La finesse des paysages
Mais d’où viennent ces arômes et caractéristiques. Françoise Vannier-Petit se creusait la tête où plutôt le sol. La géologue a en effet arpenter les sols et les sous sols de l’appellation, n’hésitant pas à ouvrir sept profils (trous) géologiques. Si son étude caractérise « finement le paysage », elle révèle surtout les caractéristiques des sols permettant de croiser ces paramètres avec l’altitude, l’exposition, la pente… Entre les deux vallées de la future aire d’appellation probable, une certaine symétrie se dessine : des sols riches en calcaire surplombent des plateaux aux sols décarbonatés ; à l’ouest, les marnes (roche riche en argile) surgissent « surtout à mi-côteaux » avec des sols « encore carbonaté », soit la présence de calcaire actif. Cette géologie est « cohérente avec le chaînon central Mâconnais ». Les viticulteurs ont désormais à leur disposition un vocable, un argumentaire. « Le terroir n’est pas que le sol et ses sous-sols mais c’est aussi le paysage et les gens qui le travaillent ». Dès lors, chaque faciès, roche, cailloux devient une histoire.

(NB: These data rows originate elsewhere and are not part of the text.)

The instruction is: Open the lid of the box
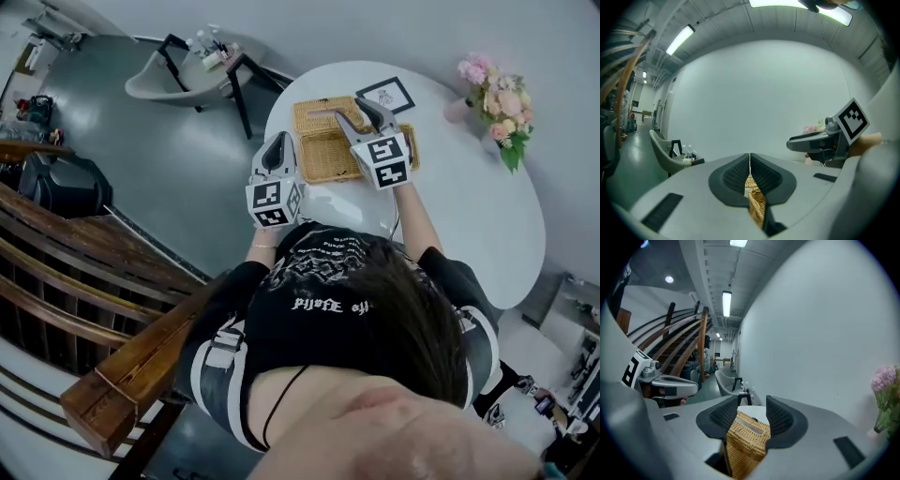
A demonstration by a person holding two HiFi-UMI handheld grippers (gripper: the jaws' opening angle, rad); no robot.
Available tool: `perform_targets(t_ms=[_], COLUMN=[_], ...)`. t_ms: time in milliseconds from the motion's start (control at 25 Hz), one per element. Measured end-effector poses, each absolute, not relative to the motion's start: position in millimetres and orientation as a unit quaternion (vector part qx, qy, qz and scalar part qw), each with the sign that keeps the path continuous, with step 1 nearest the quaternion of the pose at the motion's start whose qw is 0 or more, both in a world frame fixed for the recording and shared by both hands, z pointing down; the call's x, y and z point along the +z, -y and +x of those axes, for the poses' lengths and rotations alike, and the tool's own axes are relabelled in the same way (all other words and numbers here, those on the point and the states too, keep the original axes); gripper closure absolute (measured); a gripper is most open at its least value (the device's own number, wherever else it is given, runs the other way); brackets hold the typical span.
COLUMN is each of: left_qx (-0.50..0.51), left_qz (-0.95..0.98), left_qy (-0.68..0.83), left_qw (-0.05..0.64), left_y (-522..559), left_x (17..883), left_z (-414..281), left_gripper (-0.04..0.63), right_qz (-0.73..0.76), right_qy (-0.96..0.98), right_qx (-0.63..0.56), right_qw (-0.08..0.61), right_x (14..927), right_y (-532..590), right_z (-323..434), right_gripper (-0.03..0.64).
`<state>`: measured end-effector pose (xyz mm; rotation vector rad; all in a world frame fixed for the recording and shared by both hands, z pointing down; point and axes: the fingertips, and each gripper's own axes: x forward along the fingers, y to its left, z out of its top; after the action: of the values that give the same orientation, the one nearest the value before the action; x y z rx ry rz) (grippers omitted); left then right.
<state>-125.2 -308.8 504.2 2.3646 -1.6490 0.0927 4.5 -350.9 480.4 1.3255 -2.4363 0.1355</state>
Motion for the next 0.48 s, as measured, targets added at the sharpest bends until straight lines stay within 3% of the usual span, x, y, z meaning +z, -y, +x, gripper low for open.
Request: perform_targets(t_ms=[480], left_qx=[0.033], left_qz=[0.818], left_qy=[0.561], left_qw=[0.125], left_y=[293.6], left_x=[505.4], left_z=[-110.1], left_gripper=[0.571], right_qz=[0.494], right_qy=[0.854], right_qx=[0.073], right_qw=[0.148], right_x=[493.6], right_y=[316.8], right_z=[3.7], right_gripper=[0.430])
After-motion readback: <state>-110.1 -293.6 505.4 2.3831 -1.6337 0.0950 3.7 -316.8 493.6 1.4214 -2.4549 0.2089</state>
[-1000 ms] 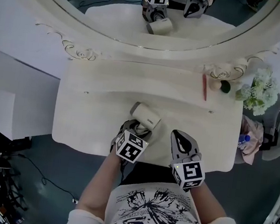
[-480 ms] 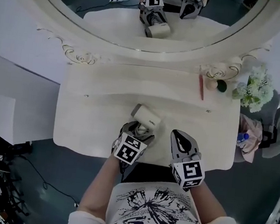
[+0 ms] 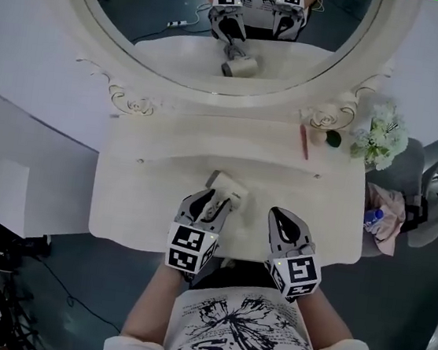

Une richesse de lieux-dits à découvrir
Ça, Emmanuel Nonain en est convaincu. "Historien", il inscrivait la démarche de cette revendication d’AOC dans les sillons d’Eugène Blanc (1876-1964), d’Alphonse Grosbon (1902-1996) et d’Henry Boulay (1889-1942). Lugny étant marqué par sa coopérative. Mondialement connus, mâcon-lugny « Les Charmes » et « Les Genièvres » sont déjà des « macro lieux-dits » de renom. Mais beaucoup d’autres existent, « témoignant de la richesse » de l’appellation. Un enchevêtrement « impressionnant » de lieux-dits reste à faire découvrir. Autant dire que les Climats de Bourgogne n’ont pas fini de s’enrichir au fil des recherches.
Invitant chacun à continuer à « préciser ce lien à l’origine », Alain Fraty de l’INAO à Mâcon, se voulait « positif » sur l’aboutissement de la demande d’AOC mais à échéance « entre cinq et dix ans ». Pour les prochaines générations de viticulteurs donc…
Une rivière de bons vins lugny
Etymologiquement, Lugny vient d’un mot celte signifiant "rivière". Il est aussi le patronyme d’une noble famille. « Le blason n’est pas du marketing ». Le nom Lugny est –dès 1948– inscrit sur une étiquette et en 1961 déjà, ces vins sont présents dans les restaurants. Le négoce est un partenaire essentiel depuis les années 1970, permettant de conquérir des marchés outre-Atlantique. Actuellement, vingt cuvées sont identifiées, dont cinq lieux-dits. La fourchette de prix varie de 5,53 € à 14 € TTC la bouteille de 0,75cl.
L’empreinte de la coopération
Stéphanie Jacquelin détaillait la proposition de cahier des charges. L’appellation sera réservée aux seuls vins blancs issus du cépage chardonnay. La densité minimale sera de 7.000 pieds/ha. Les règles de taille sont inchangées avec l’appellation régionale mâcon. La charge maximale à la parcelle étant fixée à 10.500 Kg/ha. Le rendement (et butoir) sera de 64 hl/ha avec un rendement butoir à 70 hl/ha pour le mâcon-lugny. Seuil fixé à 62 hl/ha pour les vins précisant une plus petite unité géographique, avec un butoir à 68 hl/ha. En cas de plantation ou replantation, le syndicat incite à remettre des clones "muscatés". 15 % de l’aire de l’appellation délimitée pour l’instant reste à planter.
Le vignoble est marqué par le système coopératif (627 ha). 17 caves particulières produisent sur 25 ha mais seules neuf d’entre-elles produisent du mâcon-lugny.